Gidenin gidişini kabullenmek var da, yalnızlıkları kabullenebilmek zor olanı. Şaire de sanırım böylesine duygularla ondan ayrı kalamadığını vurguluyor. Şuur altında böyle bir duyguyu yaşıyor. Ancak, yaşadığı müddetçe de ondan başkasıyla olmayacağını, olamayacağını, bir başkasını asla sevmeyeceğini ve sevemeyeceğini, onu ilk gün nasıl sevmişse ve ona nasıl bağlanmışsa öylece onu bekleyeceğini tekrar tekrar vurguluyor dizelerinde.

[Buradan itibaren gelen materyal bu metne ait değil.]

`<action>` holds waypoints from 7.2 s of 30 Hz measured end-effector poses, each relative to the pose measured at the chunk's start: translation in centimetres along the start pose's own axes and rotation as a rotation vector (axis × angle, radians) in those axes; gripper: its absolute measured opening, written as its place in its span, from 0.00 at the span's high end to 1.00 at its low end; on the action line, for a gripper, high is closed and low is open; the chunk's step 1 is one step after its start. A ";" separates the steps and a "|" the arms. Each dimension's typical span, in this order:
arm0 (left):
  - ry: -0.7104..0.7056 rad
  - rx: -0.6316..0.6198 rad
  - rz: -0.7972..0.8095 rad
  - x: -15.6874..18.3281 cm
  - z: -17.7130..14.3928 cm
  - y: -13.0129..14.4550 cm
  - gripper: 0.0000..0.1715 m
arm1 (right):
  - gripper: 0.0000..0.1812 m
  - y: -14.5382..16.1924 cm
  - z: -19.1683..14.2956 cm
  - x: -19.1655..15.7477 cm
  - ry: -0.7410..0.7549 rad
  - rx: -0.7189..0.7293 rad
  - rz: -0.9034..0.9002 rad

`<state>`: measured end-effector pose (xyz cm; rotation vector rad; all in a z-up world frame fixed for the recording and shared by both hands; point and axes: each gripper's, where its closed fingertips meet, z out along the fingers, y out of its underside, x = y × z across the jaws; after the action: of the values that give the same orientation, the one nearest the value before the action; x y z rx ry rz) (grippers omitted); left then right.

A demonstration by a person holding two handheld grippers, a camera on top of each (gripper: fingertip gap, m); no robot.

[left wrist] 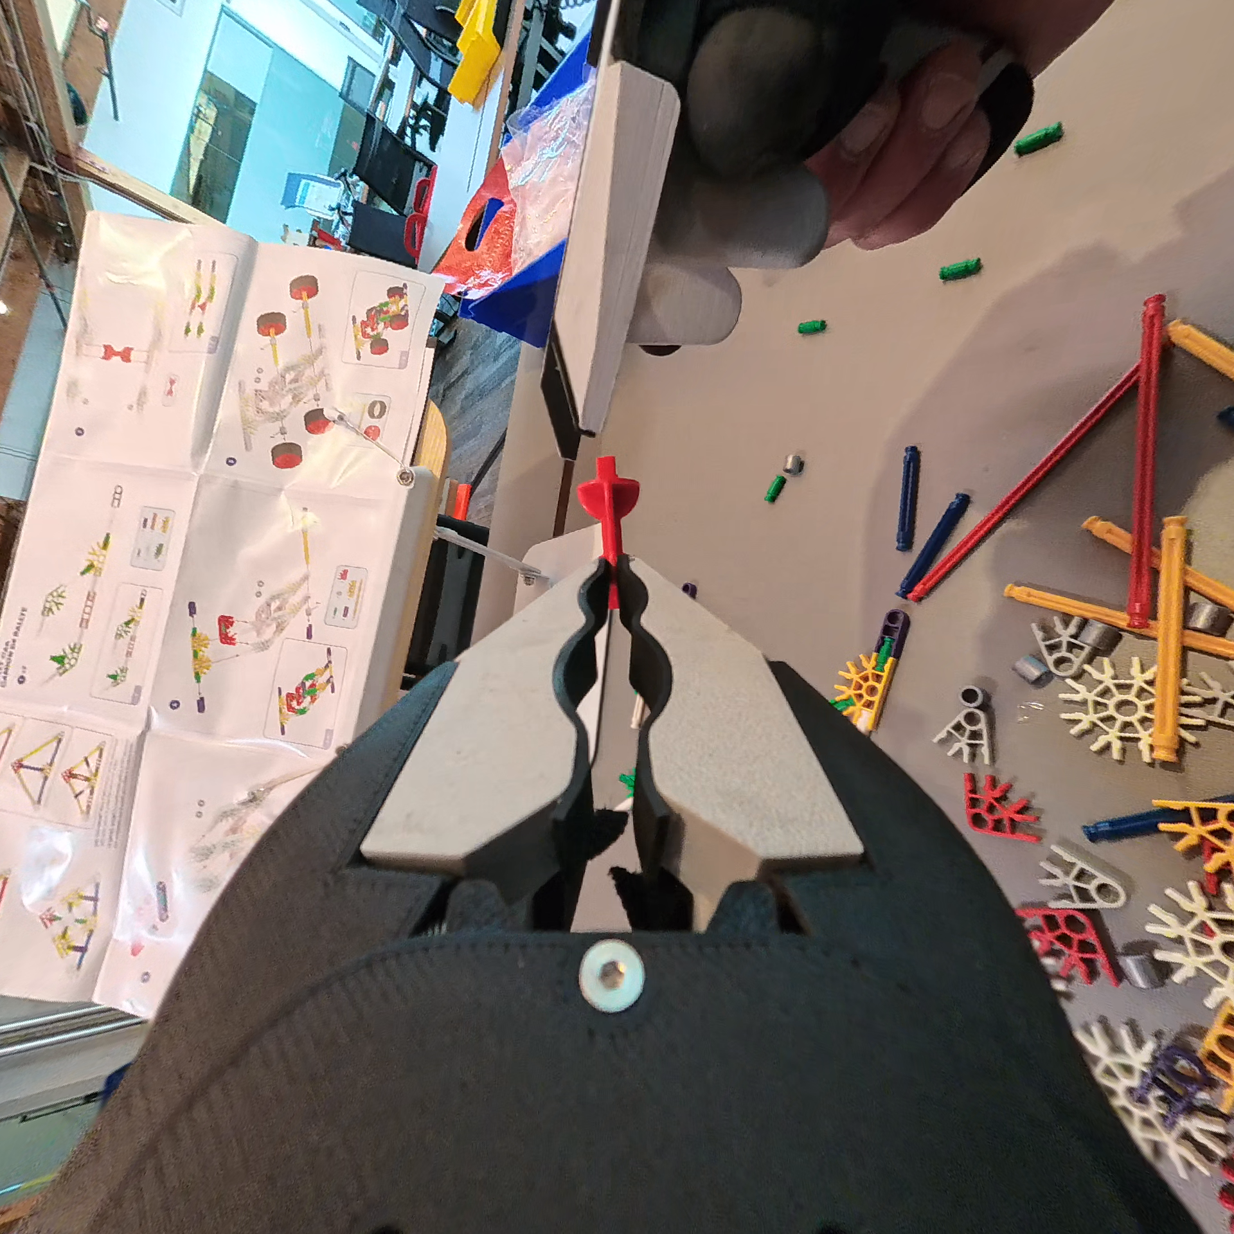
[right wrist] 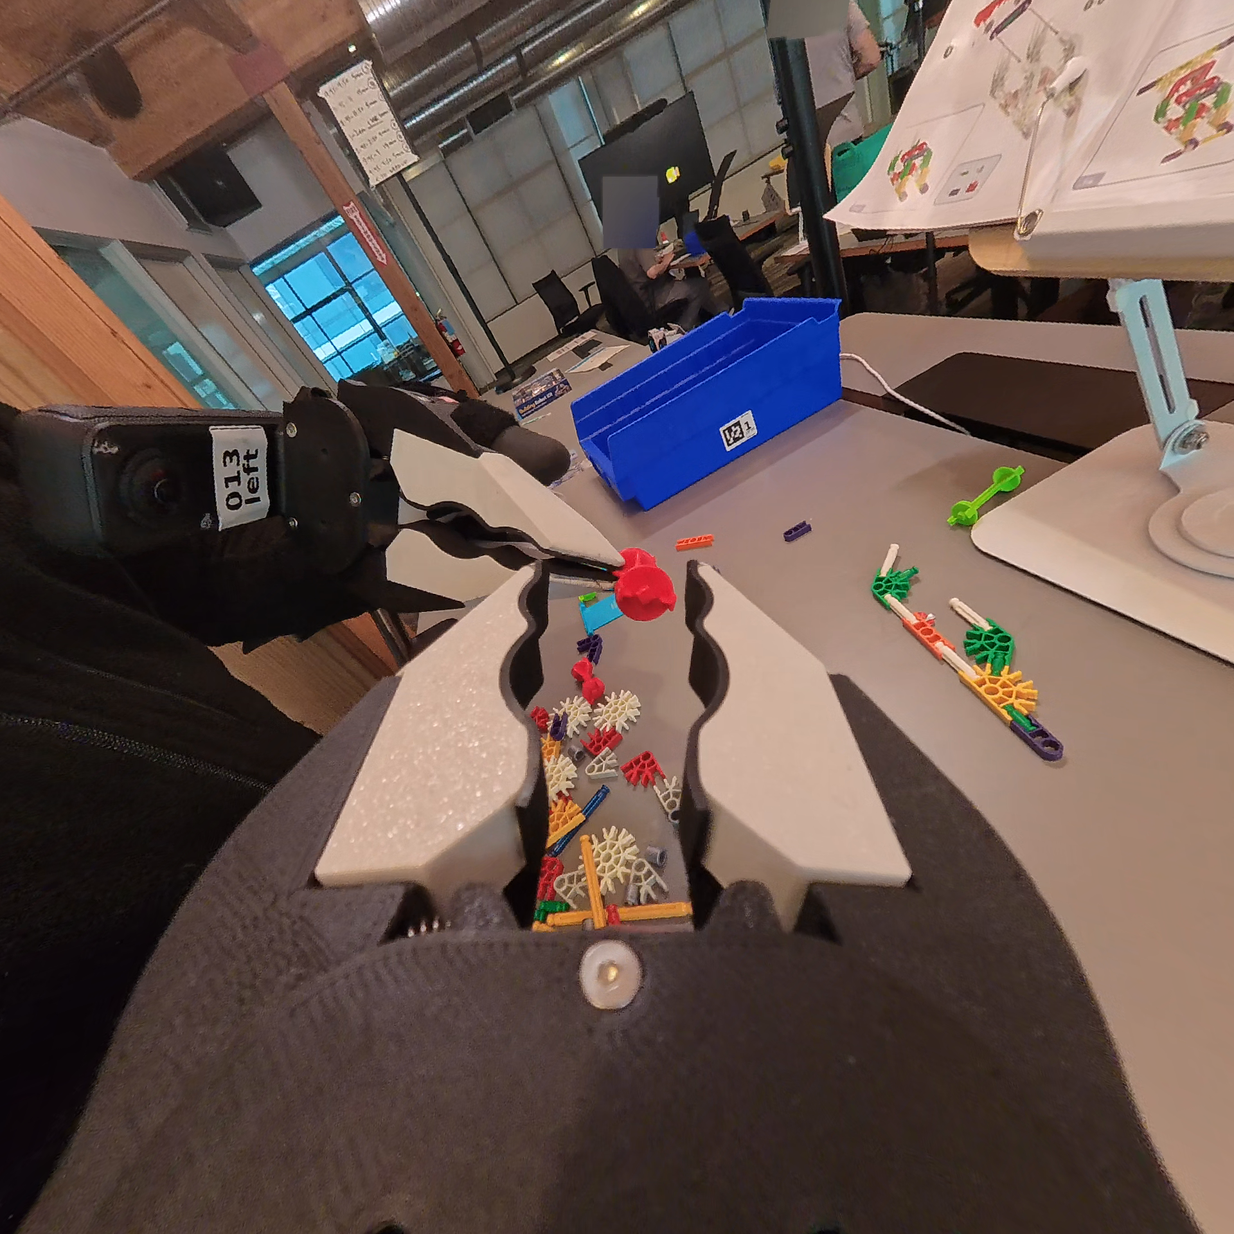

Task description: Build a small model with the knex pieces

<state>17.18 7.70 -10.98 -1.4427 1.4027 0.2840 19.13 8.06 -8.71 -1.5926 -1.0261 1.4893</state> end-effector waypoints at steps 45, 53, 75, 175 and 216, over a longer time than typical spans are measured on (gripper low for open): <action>0.333 -0.254 -0.258 0.7 6.3 16.2 0.82 | 0.91 4.3 -1.2 4.6 0.160 -0.076 0.004; 0.447 -0.286 -0.258 3.5 11.4 19.2 0.89 | 0.90 6.0 -1.5 5.3 0.194 -0.088 -0.005; 0.580 -0.283 -0.481 8.9 11.2 10.4 0.80 | 0.91 7.0 -3.8 7.6 0.295 -0.081 -0.006; 0.603 -0.052 -0.583 13.2 9.3 6.7 0.85 | 0.91 13.0 1.1 13.9 0.316 -1.628 -0.454; 0.447 -0.178 -0.659 10.5 2.9 11.8 0.75 | 0.75 7.3 -2.1 10.0 0.530 -1.080 -0.251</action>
<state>11.65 6.67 -26.07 -2.1154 1.1683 -0.3646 21.98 13.98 -19.39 -2.2519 -1.7300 0.2147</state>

Günümüzdeki “gel-geç” sevgilerin yüzeyselliği karşısında, olacaksa bağlılık böyle olmalı, sevilecekse böyle sevilmeli, sözünde durulacaksa böyle durulmalı, der gibi zamane gençlerine sanki göndermelerde bulunuyor. Bir taraftan da kendine olan güvenini, ayakta durma sebebini, hayata bağlanma ve kalan zamanının nasıl geçmişle bütünleştirilip yaşanabileceğini bizlere anlatmaya çalışıyor.
Önemli olan, gidenle gitmek değil, ondan hiç ayrılmamış gibi yaşamak ve yaşatabilmek işte budur diyor sanki.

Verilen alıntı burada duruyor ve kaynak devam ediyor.